■ **Collected data**:

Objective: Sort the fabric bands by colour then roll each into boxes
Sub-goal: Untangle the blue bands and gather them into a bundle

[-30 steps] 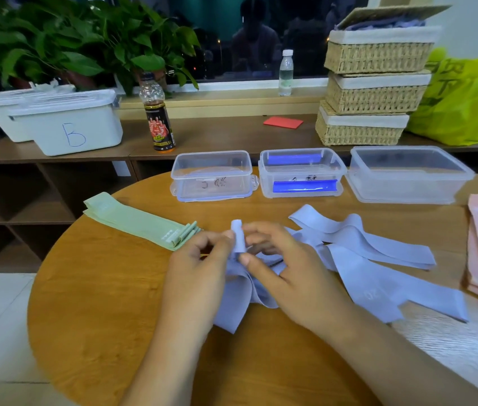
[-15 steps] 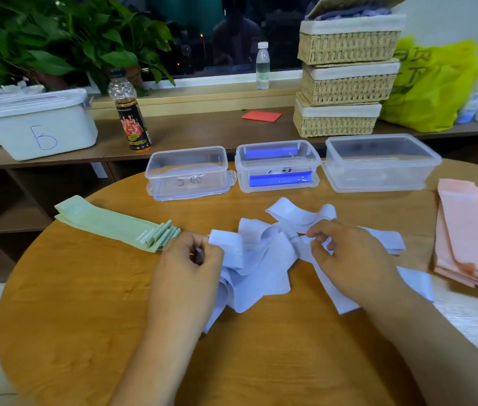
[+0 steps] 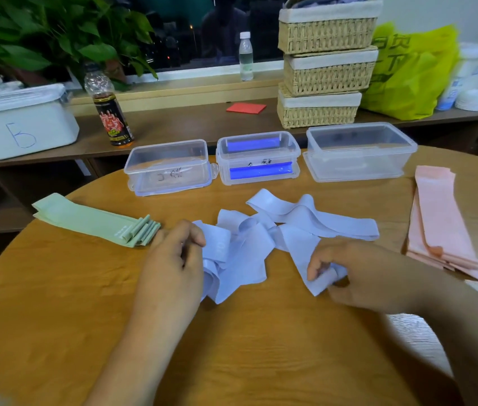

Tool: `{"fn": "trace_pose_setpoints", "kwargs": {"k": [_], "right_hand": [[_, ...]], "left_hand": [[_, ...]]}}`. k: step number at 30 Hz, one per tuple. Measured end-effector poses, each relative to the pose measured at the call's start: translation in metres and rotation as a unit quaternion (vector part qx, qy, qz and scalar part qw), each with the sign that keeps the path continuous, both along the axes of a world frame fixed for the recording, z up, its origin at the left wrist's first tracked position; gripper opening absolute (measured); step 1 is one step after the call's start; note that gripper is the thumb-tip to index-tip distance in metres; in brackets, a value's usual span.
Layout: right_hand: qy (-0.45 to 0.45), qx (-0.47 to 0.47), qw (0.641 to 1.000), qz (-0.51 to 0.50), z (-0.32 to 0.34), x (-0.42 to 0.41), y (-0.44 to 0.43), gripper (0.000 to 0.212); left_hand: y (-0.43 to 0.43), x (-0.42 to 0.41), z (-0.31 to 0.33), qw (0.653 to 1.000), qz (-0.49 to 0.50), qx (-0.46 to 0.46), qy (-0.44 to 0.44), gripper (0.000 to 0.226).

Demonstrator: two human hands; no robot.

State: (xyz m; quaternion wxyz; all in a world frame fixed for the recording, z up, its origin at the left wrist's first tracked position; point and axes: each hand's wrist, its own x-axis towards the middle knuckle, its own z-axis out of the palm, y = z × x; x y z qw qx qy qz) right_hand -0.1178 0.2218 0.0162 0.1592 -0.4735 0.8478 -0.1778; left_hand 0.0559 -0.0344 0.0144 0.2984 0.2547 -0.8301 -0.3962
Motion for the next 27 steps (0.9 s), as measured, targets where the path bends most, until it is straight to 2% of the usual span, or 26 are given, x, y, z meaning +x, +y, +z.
{"fn": "trace_pose_setpoints", "kwargs": {"k": [2,5,8,11,15,18,21,25,27], "right_hand": [[0.027,-0.050,0.998,-0.028,-0.005,0.000,-0.005,0.020],[-0.021,-0.180,0.979,-0.094,-0.001,0.010,-0.013,0.009],[-0.072,-0.325,0.926,-0.178,0.007,0.028,-0.030,0.016],[-0.170,-0.406,0.872,-0.212,0.009,0.049,-0.056,0.026],[-0.242,-0.437,0.839,-0.215,0.002,0.070,-0.087,0.012],[-0.236,-0.438,0.839,-0.222,-0.004,0.074,-0.098,0.011],[-0.272,-0.428,0.839,-0.197,-0.005,0.075,-0.100,0.009],[-0.342,-0.417,0.825,-0.169,-0.007,0.076,-0.099,0.036],[-0.350,-0.401,0.833,-0.149,-0.006,0.076,-0.098,0.041]], "left_hand": [[0.004,-0.002,-0.001,1.000,-0.002,0.006,0.005,0.035],[0.010,-0.002,0.003,1.000,-0.005,0.012,0.015,0.035],[0.020,0.000,0.007,1.000,-0.019,0.003,0.018,0.030],[0.032,0.000,0.008,0.999,-0.042,0.012,0.019,0.025],[0.044,-0.003,0.006,0.998,-0.060,0.012,0.028,0.017],[0.042,-0.005,0.005,0.998,-0.054,0.025,0.038,0.016],[0.038,-0.004,0.004,0.997,-0.047,0.031,0.046,0.015],[0.033,-0.005,0.005,0.996,-0.036,0.064,0.054,0.015],[0.028,-0.005,0.002,0.997,-0.018,0.061,0.045,0.007]]}}
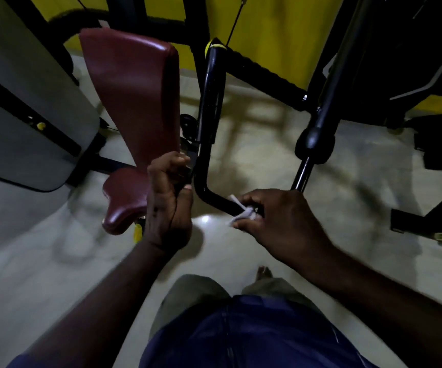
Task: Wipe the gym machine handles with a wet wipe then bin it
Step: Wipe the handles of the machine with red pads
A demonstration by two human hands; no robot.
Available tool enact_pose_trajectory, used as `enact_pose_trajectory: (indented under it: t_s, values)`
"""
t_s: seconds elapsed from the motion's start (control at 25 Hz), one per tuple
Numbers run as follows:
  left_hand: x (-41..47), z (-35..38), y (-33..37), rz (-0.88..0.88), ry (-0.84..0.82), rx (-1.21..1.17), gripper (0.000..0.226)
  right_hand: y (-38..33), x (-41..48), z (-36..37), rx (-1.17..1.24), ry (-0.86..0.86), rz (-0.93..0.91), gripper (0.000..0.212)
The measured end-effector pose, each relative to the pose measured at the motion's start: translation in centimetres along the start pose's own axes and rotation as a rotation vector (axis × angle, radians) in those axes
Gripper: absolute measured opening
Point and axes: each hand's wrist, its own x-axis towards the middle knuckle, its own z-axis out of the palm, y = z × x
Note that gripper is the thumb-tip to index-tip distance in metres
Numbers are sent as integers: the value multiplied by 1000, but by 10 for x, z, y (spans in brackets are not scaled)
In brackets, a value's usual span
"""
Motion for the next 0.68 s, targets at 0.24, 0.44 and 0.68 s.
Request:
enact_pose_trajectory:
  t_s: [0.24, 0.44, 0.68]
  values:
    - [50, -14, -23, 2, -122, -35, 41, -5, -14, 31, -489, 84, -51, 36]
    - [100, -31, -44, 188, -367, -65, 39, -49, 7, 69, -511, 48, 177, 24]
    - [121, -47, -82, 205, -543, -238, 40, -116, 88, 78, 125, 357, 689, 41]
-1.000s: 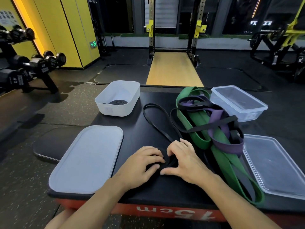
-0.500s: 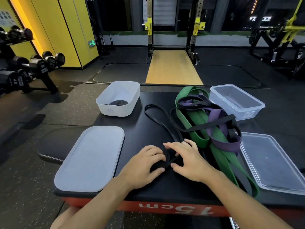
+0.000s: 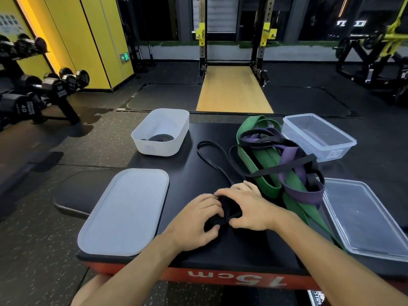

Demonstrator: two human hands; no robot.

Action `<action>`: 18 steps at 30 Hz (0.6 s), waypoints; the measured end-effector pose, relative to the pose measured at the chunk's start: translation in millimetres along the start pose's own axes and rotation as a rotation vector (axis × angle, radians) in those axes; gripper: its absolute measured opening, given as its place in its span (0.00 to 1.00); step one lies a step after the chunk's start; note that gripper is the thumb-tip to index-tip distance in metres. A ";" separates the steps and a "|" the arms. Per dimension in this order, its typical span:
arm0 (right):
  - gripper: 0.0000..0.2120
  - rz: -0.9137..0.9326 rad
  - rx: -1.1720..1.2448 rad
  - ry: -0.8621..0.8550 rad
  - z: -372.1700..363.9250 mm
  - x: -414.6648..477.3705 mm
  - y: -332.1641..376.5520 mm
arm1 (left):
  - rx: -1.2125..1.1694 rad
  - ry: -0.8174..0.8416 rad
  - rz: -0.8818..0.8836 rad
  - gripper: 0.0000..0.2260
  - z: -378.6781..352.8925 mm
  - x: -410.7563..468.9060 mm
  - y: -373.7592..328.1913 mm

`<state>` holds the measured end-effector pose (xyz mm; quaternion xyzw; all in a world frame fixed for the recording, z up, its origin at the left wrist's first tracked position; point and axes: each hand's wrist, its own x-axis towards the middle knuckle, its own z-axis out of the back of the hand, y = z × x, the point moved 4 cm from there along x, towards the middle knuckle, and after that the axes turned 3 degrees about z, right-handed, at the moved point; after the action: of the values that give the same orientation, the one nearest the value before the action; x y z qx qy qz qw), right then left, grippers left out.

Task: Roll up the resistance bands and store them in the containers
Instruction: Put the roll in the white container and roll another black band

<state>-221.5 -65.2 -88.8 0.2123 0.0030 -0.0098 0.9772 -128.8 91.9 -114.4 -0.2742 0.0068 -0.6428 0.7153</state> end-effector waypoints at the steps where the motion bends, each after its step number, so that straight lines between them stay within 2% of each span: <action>1: 0.29 0.046 -0.057 -0.064 2.9 -3.6 0.7 | 0.029 -0.009 0.007 0.11 0.8 0.4 -0.3; 5: 0.14 0.148 -0.295 -0.307 3.4 -24.7 -10.9 | 0.042 -0.002 0.054 0.10 1.1 0.7 0.7; 10: 0.03 0.158 -0.268 -0.281 -6.5 -32.1 -18.6 | 0.047 -0.001 0.087 0.12 1.6 1.8 1.2; 14: 0.08 0.089 -0.142 -0.163 -7.8 -22.5 -14.5 | 0.070 0.005 0.069 0.11 2.2 0.8 0.4; 18: 0.08 0.036 -0.035 -0.079 -10.4 -7.6 -14.4 | 0.060 0.000 0.037 0.09 4.5 -1.1 -2.8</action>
<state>-229.4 -73.9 -104.1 0.1945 -0.0392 -0.0005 0.9801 -129.9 94.6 -109.9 -0.2525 -0.0073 -0.6293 0.7350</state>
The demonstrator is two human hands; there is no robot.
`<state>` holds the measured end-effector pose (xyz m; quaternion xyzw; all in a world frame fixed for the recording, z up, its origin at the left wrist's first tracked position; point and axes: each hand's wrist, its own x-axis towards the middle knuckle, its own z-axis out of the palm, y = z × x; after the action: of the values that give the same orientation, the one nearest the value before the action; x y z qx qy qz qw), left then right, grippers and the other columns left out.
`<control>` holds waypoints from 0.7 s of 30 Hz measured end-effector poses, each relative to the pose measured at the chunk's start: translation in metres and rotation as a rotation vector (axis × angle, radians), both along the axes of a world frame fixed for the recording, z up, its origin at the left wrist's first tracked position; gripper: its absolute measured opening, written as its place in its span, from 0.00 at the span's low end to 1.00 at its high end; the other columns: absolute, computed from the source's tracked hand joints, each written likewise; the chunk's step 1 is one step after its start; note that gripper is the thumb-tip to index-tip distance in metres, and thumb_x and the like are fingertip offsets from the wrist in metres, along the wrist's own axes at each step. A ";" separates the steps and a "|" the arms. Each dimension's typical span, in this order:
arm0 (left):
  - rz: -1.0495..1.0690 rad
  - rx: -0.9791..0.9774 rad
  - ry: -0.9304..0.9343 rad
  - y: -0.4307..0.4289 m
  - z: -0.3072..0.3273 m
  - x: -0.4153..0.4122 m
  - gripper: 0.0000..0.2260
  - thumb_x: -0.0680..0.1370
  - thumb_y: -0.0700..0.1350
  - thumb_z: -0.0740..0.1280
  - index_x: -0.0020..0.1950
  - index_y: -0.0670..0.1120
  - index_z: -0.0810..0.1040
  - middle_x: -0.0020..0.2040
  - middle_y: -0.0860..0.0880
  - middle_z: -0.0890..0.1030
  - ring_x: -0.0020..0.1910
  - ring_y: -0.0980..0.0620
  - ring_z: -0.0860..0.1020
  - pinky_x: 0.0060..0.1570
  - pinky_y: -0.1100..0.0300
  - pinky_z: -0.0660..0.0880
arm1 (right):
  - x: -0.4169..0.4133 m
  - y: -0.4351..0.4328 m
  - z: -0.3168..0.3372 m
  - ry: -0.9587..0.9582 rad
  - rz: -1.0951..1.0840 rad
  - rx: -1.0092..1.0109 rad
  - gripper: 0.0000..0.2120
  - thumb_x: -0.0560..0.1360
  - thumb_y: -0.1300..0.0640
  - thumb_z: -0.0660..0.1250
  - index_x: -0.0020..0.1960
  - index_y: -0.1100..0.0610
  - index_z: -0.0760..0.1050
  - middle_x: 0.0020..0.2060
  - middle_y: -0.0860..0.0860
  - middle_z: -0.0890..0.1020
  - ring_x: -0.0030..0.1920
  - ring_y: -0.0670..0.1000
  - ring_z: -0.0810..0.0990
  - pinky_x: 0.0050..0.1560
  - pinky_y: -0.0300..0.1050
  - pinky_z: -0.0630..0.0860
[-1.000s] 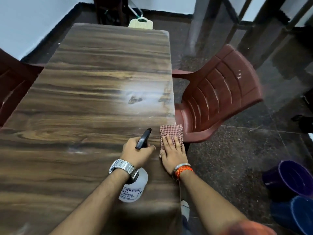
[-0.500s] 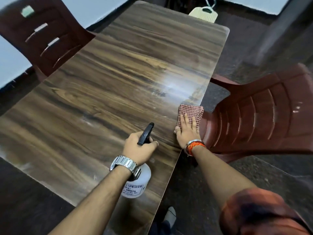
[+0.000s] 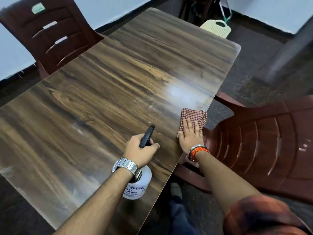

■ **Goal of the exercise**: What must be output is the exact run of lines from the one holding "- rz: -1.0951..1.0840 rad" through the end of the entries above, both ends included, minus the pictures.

■ **Response**:
  - rz: -1.0951..1.0840 rad
  - rx: -1.0092..1.0109 rad
  - gripper: 0.0000..0.2120
  - thumb_x: -0.0560..0.1360
  - thumb_y: -0.1300..0.0640
  - thumb_z: -0.0660..0.1250
  - index_x: -0.0020..0.1960
  - index_y: -0.1100..0.0610
  - index_z: -0.0760..0.1050
  - middle_x: 0.0020..0.2060
  - middle_y: -0.0860..0.0860
  - middle_z: -0.0890..0.1020
  - ring_x: -0.0030..0.1920
  - ring_y: -0.0670..0.1000
  - ring_z: -0.0810..0.0990
  - pinky_x: 0.0050..0.1560
  - pinky_y: -0.0300..0.1050
  - pinky_z: -0.0630..0.0860
[-1.000s] 
[-0.500s] 
[+0.000s] 

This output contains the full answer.